Calm, clear, and cold
There were signs of old roller balls and wet loose debris from the warm up on Wednesday and Thursday (1/25 - 1/26). This older debris has several inches of snow covering it.
The skiing was not fantastic overall, but we did find some fun shallow snow on crust near tree line. Near Washington Pass there is small 1-2mm needle surface hoar covering the 6" of new-ish snow which is lightly faceted. This may matter when new snow falls.

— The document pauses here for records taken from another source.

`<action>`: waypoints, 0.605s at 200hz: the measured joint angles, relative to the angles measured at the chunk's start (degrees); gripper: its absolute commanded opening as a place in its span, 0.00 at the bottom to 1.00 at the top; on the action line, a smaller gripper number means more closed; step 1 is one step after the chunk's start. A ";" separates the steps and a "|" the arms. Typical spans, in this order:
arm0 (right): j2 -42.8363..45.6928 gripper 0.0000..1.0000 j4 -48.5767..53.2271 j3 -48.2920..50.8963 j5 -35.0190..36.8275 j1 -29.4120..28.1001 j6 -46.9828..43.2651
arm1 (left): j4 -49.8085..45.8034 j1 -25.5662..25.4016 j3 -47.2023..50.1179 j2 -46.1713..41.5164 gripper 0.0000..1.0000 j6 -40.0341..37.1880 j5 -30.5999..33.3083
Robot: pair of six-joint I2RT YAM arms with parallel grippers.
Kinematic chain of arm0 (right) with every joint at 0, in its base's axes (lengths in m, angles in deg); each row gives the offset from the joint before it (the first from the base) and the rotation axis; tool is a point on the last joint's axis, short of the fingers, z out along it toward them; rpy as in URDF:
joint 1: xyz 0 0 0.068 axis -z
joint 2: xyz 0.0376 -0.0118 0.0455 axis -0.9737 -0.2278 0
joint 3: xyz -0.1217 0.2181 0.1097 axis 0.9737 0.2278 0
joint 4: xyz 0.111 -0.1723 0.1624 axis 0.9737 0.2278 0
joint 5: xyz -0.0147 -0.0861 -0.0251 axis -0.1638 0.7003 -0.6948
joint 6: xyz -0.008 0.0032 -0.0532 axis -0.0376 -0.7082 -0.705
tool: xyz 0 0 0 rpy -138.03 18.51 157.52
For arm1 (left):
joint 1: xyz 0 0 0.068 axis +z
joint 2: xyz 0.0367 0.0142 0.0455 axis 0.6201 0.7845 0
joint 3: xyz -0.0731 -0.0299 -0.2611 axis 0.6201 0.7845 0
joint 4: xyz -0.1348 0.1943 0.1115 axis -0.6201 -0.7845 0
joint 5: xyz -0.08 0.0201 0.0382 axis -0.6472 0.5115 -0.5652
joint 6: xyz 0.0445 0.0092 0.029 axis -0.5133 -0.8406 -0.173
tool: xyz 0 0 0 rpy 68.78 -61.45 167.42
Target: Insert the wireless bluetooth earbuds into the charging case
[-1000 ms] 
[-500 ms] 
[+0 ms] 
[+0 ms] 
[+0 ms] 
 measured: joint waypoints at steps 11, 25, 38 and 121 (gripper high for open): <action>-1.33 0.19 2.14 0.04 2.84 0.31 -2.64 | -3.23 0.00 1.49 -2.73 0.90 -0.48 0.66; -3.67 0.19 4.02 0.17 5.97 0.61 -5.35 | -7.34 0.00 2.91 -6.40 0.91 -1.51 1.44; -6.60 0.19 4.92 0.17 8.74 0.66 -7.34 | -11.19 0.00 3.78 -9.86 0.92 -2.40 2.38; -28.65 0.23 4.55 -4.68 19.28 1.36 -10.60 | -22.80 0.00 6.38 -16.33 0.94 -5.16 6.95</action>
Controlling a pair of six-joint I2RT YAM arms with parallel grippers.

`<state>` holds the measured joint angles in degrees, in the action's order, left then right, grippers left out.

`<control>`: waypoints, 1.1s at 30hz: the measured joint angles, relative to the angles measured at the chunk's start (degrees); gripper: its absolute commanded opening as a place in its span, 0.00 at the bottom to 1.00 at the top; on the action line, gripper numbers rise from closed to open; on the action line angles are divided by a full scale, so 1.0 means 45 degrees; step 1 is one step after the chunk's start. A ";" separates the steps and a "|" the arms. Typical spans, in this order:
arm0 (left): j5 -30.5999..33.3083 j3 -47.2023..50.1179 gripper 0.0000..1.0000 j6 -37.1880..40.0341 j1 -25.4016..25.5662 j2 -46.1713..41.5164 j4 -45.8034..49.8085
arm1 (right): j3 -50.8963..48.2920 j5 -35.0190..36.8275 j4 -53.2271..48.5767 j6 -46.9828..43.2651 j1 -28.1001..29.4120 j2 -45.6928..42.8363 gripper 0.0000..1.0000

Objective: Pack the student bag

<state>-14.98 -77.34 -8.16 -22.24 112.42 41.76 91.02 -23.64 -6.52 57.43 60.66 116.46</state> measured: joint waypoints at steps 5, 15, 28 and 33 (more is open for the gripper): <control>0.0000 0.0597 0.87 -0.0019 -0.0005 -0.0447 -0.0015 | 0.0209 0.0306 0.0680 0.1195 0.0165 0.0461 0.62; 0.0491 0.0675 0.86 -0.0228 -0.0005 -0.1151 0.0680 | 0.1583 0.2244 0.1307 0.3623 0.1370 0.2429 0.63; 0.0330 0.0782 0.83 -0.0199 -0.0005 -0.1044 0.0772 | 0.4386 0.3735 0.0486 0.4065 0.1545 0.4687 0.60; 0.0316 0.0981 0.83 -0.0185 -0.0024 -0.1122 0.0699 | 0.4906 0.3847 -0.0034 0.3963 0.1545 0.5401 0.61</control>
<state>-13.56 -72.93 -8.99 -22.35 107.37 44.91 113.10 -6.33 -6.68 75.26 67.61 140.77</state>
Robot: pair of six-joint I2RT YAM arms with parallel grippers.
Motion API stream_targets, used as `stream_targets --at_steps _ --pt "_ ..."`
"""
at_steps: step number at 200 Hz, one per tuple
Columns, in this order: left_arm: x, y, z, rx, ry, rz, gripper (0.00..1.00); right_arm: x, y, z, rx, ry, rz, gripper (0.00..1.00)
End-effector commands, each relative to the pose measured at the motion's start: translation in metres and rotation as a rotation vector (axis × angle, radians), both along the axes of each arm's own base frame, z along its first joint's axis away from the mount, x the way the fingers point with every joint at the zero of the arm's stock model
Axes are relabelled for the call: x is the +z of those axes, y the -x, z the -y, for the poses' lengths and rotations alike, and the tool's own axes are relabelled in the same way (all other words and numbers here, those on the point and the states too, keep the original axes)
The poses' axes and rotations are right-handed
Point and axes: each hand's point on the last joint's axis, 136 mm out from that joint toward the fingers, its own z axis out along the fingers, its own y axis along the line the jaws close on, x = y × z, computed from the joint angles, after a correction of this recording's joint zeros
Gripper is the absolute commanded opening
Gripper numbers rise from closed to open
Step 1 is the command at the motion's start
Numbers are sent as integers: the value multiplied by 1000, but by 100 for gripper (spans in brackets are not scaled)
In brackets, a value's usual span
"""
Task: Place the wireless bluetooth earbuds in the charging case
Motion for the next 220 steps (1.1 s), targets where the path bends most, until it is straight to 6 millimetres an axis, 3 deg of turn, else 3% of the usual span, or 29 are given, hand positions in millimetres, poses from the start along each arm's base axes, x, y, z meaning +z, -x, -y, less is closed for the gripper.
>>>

As we ascended through tree line the wind effect became apparent and the recent storm snow varied in depth on top of the recent crust. By 6500' There was a 1-3" wind slab on the surface which was noticeably harder than the soft snow below. By 6700' we found ourselves at the edge of a small pocket where the wind slab was 18". We turned around here. The transition from a 2" slab to an 18" slab was pretty sudden; a good reminder of just how variable wind slab can be in depth and distribution.
Moving into safer locales we dug a pit at 6400' on a South aspect to see what's going on. A description of the layers is below. We performed an extended column test which produced a failure just above the MLK crust (ECTP 24 @ 47cm). This is about 20" down. The snow above the crust is faceting with the cold temps, but there haven't been signs of avalanches on this layer during or since the mid week warm up. Also, a propagation saw test we did on that layer indicates unlikely propagation (PST 58/100 down 47cm). This seems like a layer to keep an eye on when new snow or other changes come along. We did not observe the 1/5 buried surface hoar layer where we were (S facing above tee line).

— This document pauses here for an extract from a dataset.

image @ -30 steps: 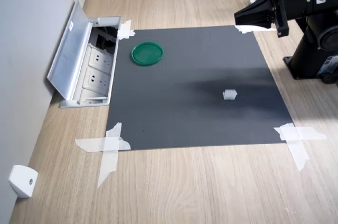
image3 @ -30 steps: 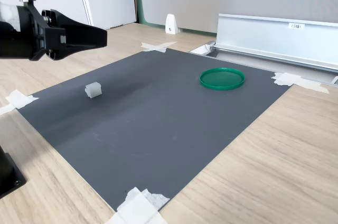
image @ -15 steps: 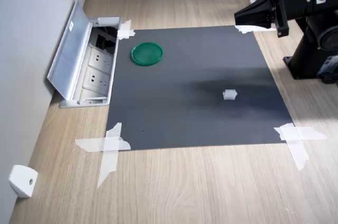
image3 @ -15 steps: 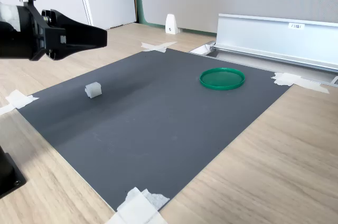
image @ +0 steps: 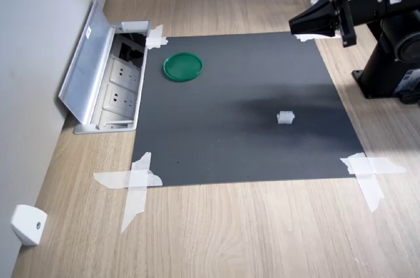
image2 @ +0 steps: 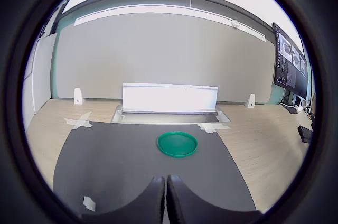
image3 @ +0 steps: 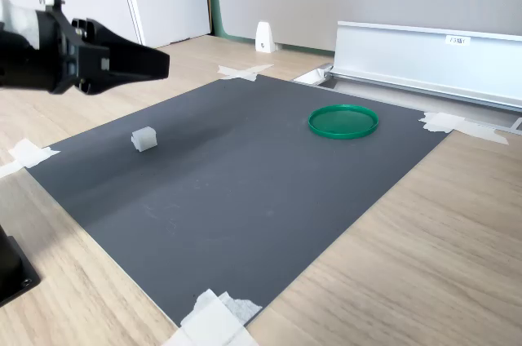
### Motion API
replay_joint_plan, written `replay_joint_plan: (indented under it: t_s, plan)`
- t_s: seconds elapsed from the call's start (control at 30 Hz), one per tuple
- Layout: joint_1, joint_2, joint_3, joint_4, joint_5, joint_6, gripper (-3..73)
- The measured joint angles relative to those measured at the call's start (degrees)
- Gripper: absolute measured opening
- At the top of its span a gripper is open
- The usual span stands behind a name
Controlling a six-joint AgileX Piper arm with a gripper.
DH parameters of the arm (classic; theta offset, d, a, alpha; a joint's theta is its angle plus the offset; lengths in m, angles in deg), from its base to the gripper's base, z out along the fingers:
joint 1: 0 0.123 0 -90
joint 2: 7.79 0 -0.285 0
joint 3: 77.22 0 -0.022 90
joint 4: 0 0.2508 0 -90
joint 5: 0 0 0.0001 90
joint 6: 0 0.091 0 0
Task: Grasp a white terminal and put it on the green lid.
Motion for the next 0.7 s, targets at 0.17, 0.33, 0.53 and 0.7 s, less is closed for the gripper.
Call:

Overall height of snow varied from 170 to 230cm
Layers from the top down:
Surface-15cm: Decomposing fragments , 4 Finger hard
15-17cm (1/27 crust): Melt Freeze crust, pencil hard
17-48cm: Faceted crystals, 1 finger hard
48-55cm: (MLK crust): Melt freeze crust, pencil hard
55-80cm: Faceted rounded particle, pencil hard
80-105 (Xmas crust): Melt freeze crust in tiger stripe layers, pencil hard
105-205: snow to ground (we did not dig below Xmas crust)

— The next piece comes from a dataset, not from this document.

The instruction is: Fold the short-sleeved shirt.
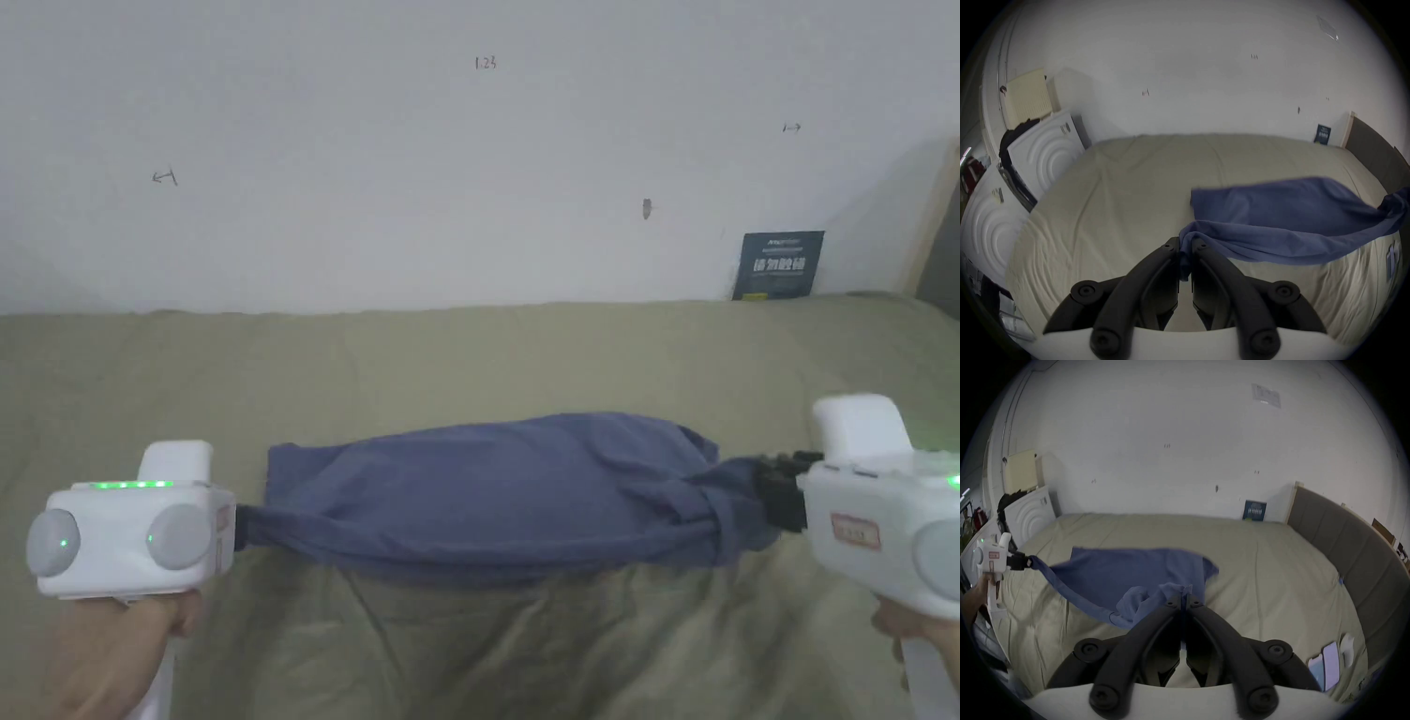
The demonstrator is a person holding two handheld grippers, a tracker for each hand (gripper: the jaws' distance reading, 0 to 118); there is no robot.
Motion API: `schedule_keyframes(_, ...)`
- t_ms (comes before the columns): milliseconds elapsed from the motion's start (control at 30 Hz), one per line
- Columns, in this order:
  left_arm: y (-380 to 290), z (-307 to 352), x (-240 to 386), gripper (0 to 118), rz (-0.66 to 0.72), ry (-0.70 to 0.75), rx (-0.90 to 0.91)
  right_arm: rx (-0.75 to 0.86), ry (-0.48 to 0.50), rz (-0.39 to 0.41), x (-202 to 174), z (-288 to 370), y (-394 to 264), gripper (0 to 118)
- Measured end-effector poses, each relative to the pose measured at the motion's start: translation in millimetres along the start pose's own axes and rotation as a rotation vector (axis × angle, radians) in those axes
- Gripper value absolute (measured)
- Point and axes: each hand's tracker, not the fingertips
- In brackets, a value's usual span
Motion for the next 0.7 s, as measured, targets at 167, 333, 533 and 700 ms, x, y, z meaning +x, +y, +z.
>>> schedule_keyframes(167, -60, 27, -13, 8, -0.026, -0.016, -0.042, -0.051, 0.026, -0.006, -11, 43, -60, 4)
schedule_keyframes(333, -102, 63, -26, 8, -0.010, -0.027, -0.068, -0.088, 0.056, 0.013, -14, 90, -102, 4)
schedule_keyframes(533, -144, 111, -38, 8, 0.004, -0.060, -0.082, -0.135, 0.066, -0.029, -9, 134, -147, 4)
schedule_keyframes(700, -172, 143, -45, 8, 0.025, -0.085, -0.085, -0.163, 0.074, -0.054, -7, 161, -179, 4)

A link to the Snow Weather and Avalanche Guidelines if you find snow crystal descriptions and snowpack tests interesting: https://www.americanavalancheassociation.org/swag
Problem | Location | Distribution | Sensitivity | Size | Comments |
---|---|---|---|---|---|
Wind Slab |
|
The wind slab above treeline seems to be the only avalanche problem at play right now, but lets keep an eye on upper snow pack crusts/ layers.